=== SUPPLIED DATA ===
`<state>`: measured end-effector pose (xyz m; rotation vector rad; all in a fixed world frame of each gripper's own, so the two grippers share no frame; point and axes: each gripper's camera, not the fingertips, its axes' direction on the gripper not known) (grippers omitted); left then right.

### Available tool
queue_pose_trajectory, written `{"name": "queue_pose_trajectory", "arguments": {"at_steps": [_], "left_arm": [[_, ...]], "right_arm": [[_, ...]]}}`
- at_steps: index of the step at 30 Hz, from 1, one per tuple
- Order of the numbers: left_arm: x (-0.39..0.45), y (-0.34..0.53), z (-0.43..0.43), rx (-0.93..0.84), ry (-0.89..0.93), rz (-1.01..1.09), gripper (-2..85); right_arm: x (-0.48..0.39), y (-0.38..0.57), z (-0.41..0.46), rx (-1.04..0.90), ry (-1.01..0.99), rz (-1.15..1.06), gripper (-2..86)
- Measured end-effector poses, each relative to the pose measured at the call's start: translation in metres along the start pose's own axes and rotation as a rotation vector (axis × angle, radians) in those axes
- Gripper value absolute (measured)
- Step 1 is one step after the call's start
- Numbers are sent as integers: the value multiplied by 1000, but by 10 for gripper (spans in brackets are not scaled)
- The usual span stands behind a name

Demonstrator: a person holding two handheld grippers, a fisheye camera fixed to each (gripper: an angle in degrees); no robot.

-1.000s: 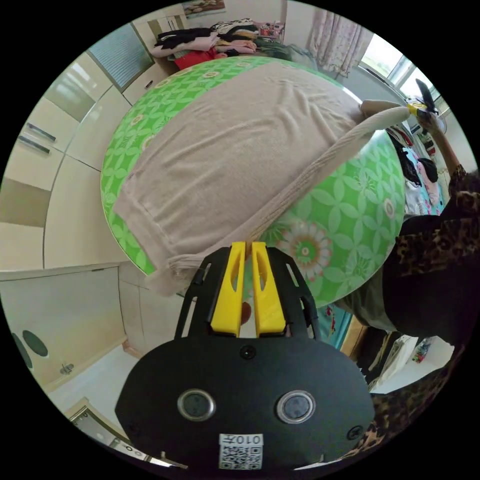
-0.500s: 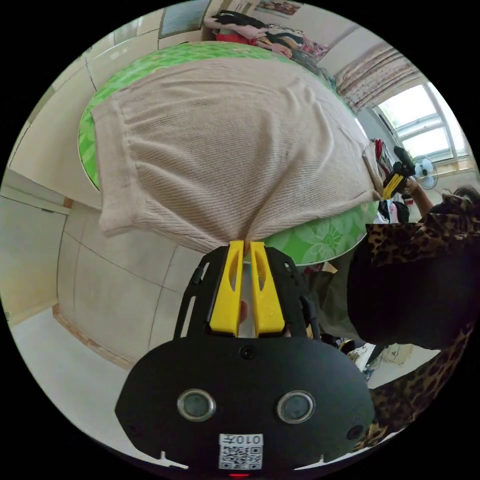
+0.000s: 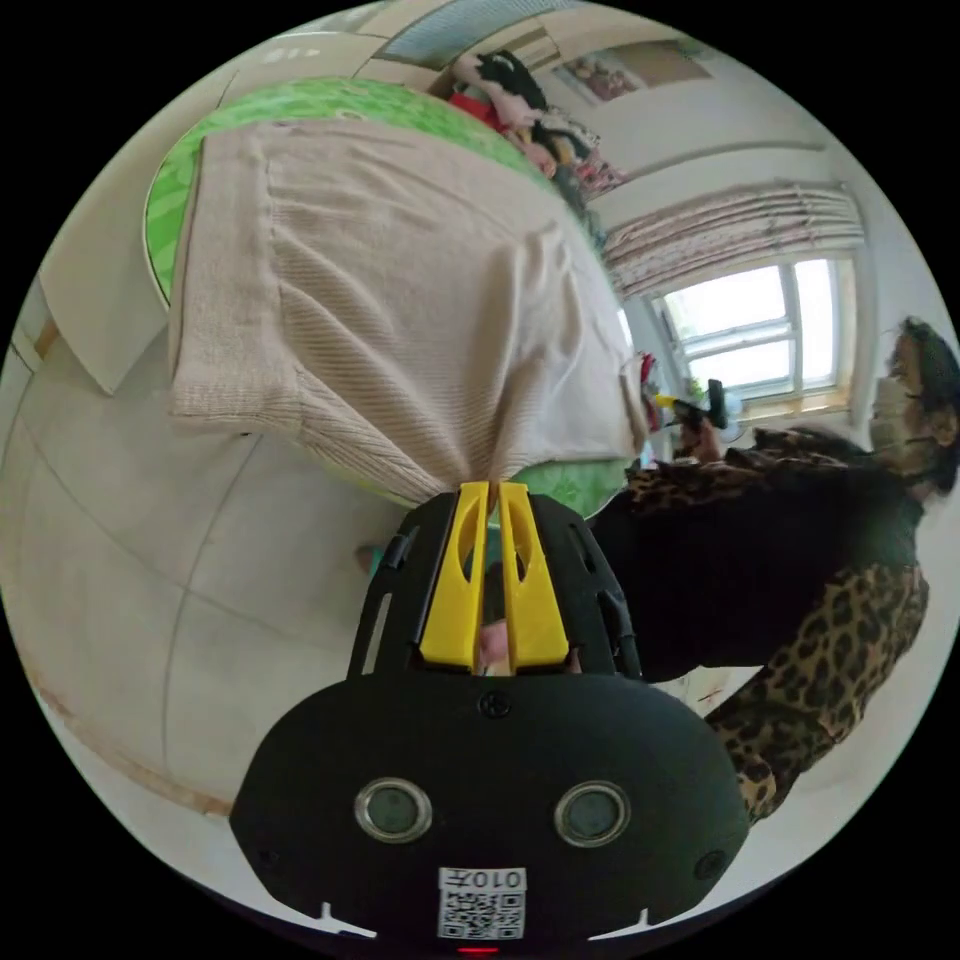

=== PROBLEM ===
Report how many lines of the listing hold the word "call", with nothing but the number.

=== RESPONSE TO THIS EXERCISE ===
2